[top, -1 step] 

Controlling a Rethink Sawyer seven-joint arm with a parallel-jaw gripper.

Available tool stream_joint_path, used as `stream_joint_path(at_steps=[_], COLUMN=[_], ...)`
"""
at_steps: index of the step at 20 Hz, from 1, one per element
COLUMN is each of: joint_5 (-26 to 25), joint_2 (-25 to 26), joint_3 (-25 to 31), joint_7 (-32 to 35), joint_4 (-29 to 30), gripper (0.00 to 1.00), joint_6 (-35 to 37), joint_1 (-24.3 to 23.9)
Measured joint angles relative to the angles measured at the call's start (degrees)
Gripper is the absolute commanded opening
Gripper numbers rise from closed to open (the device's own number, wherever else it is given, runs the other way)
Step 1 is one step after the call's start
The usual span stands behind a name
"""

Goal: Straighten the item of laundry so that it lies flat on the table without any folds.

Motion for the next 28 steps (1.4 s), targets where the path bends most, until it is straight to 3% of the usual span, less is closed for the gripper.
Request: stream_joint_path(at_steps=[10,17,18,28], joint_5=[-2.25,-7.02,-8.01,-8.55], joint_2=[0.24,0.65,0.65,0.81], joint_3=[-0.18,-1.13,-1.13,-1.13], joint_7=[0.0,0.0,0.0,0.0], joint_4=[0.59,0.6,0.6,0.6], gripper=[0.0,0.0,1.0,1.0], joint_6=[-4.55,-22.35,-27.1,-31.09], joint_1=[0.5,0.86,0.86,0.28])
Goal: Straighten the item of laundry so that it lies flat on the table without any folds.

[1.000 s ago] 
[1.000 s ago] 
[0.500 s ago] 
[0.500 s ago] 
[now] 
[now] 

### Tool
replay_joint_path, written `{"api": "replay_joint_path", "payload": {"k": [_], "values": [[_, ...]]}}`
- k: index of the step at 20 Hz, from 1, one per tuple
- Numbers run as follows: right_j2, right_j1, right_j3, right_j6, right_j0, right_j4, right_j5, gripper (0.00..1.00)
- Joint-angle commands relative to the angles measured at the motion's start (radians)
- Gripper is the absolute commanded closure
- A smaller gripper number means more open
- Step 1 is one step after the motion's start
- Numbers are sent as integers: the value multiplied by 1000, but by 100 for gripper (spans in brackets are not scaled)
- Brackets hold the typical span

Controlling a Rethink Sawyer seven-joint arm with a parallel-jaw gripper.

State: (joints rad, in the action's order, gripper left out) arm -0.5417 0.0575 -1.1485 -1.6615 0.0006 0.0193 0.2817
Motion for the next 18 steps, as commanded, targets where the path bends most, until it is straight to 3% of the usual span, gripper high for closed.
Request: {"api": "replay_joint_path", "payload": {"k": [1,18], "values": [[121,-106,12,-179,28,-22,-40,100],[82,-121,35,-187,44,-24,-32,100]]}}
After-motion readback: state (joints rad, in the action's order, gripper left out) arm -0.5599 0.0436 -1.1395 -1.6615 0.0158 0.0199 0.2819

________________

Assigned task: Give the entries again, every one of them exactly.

Exercise answer:
[top, -1 step] 

Controlling a Rethink Sawyer seven-joint arm with a parallel-jaw gripper.

Available tool stream_joint_path, used as `stream_joint_path(at_steps=[_], COLUMN=[_], ...)`
"""
at_steps: index of the step at 20 Hz, from 1, one per element
COLUMN is each of: joint_5 (-26 to 25), joint_2 (-25 to 26), joint_3 (-25 to 31), joint_7 (-32 to 35), joint_4 (-29 to 30), gripper (0.00 to 1.00), joint_6 (-35 to 37), joint_1 (-24.3 to 23.9)
Measured joint angles relative to the angles measured at the call's start (degrees)
Gripper is the absolute commanded opening
Gripper numbers rise from closed to open (the device's own number, wherever else it is given, runs the other way)
Step 1 is one step after the call's start
The usual span stands behind a name
"""

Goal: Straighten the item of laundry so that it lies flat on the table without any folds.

Motion for the next 28 steps (1.4 s), targets where the path bends most, until it is straight to 3% of the usual span, less is closed for the gripper.
Request: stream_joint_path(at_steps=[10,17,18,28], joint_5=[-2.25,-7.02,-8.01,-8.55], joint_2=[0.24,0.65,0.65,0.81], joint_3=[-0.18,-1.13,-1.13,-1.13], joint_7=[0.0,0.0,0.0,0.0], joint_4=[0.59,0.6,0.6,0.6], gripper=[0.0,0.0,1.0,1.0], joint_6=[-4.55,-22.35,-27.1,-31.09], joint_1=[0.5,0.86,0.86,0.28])
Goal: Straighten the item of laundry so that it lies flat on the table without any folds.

[1.000 s ago] 
[1.000 s ago] 
[0.500 s ago] 
[0.500 s ago] 
[now] 
[now] 

### Tool
replay_joint_path, written `{"api": "replay_joint_path", "payload": {"k": [_], "values": [[_, ...]]}}`
- k: index of the step at 20 Hz, from 1, one per tuple
- Numbers run as follows: right_j2, right_j1, right_j3, right_j6, right_j0, right_j4, right_j5, gripper (0.00..1.00)
- Joint-angle commands relative to the angles measured at the motion's start (radians)
- Gripper is the absolute commanded closure
- A smaller gripper number means more open
- Step 1 is one step after the motion's start
- Numbers are sent as integers: the value multiplied by 1000, but by 100 for gripper (spans in brackets are not scaled)
- Brackets hold the typical span

Controlling a Rethink Sawyer seven-joint arm with a parallel-jaw gripper.

State: (joints rad, in the action's order, gripper left out) arm -0.5417 0.0575 -1.1485 -1.6615 0.0006 0.0193 0.2817
Motion for the next 18 steps, as commanded, targets where the path bends most, until it is straight to 3% of the usual span, gripper high for closed.
Request: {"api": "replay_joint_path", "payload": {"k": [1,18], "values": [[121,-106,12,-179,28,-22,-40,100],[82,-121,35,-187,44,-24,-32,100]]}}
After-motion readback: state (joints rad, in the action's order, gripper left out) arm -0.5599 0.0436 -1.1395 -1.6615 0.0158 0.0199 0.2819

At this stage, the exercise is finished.